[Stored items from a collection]
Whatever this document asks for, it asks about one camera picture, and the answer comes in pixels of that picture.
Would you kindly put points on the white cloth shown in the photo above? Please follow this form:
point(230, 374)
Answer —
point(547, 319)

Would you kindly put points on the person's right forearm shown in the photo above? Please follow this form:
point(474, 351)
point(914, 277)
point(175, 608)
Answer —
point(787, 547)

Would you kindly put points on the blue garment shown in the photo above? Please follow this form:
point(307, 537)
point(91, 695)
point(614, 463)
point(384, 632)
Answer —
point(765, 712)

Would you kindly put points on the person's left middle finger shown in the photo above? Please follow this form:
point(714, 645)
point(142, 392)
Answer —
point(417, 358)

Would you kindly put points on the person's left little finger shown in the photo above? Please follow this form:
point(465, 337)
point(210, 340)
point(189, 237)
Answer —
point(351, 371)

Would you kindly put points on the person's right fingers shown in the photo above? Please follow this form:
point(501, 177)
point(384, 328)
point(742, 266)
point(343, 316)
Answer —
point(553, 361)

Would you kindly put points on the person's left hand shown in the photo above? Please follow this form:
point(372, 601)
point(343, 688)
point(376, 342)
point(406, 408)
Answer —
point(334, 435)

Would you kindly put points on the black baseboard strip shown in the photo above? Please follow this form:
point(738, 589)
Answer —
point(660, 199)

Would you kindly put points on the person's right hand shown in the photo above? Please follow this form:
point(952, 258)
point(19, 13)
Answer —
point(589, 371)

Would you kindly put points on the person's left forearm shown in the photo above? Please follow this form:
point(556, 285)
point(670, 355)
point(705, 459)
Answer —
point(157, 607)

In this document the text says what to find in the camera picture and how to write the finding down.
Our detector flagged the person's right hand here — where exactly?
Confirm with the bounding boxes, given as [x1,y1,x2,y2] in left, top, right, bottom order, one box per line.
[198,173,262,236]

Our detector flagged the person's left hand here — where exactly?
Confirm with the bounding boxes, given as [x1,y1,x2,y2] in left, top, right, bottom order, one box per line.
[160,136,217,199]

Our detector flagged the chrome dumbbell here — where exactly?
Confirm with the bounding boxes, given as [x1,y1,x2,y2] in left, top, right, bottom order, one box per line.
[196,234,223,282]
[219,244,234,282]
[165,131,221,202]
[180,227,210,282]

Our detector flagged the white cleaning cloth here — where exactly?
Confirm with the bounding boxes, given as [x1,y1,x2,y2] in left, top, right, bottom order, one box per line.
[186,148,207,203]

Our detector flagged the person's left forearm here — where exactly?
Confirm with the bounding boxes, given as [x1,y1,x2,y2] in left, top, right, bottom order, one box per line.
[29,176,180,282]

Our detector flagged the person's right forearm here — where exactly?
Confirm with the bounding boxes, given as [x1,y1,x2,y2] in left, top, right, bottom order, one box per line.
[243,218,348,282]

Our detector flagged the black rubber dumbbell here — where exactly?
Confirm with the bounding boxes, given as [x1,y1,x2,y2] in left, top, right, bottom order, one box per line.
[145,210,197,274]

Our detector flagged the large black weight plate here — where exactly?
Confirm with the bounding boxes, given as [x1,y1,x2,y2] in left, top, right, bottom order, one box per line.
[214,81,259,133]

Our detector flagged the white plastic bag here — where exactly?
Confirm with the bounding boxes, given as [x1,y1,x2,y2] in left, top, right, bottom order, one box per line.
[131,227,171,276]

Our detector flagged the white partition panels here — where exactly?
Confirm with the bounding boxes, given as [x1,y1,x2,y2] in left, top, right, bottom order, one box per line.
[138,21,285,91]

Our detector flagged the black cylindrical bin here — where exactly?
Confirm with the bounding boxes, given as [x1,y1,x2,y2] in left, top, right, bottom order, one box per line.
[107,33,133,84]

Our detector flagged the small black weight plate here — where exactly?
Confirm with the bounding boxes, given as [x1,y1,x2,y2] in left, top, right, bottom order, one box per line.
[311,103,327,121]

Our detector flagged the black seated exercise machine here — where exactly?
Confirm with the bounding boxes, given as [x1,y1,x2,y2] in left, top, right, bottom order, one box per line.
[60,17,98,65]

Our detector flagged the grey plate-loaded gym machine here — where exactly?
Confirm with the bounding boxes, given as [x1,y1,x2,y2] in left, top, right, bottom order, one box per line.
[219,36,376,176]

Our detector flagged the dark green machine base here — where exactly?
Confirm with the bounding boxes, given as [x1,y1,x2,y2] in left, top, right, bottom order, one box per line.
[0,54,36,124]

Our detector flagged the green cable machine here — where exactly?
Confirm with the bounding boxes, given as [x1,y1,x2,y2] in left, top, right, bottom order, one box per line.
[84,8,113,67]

> DIRECTIONS: A word-for-word copy of the lines above from the one with "point(372, 601)" through the one with "Our detector flagged the chrome", inclusive, is the only output wanted.

> RESPONSE TO THE TASK:
point(372, 601)
point(343, 688)
point(376, 342)
point(406, 408)
Answer —
point(334, 435)

Would you kindly put points on the black baseboard strip shown in the photo above? Please follow this form:
point(738, 589)
Answer —
point(660, 199)

Would you kindly put points on the person's right hand shown in the photo above? Please follow this form:
point(952, 258)
point(19, 13)
Answer —
point(589, 371)

Would you kindly put points on the person's left forearm shown in the photo above? Please follow this form:
point(556, 285)
point(670, 355)
point(705, 459)
Answer —
point(157, 607)

In this document the text says what to find in the camera picture and how to write the finding down.
Our detector flagged the person's right hand here — where exactly?
Confirm with the bounding boxes, given as [x1,y1,x2,y2] in left, top, right, bottom order, one box per line.
[198,173,262,236]

Our detector flagged the person's left hand here — where exactly?
Confirm with the bounding boxes, given as [x1,y1,x2,y2] in left, top, right, bottom order, one box per line.
[160,136,217,199]

Our detector flagged the chrome dumbbell here — where exactly?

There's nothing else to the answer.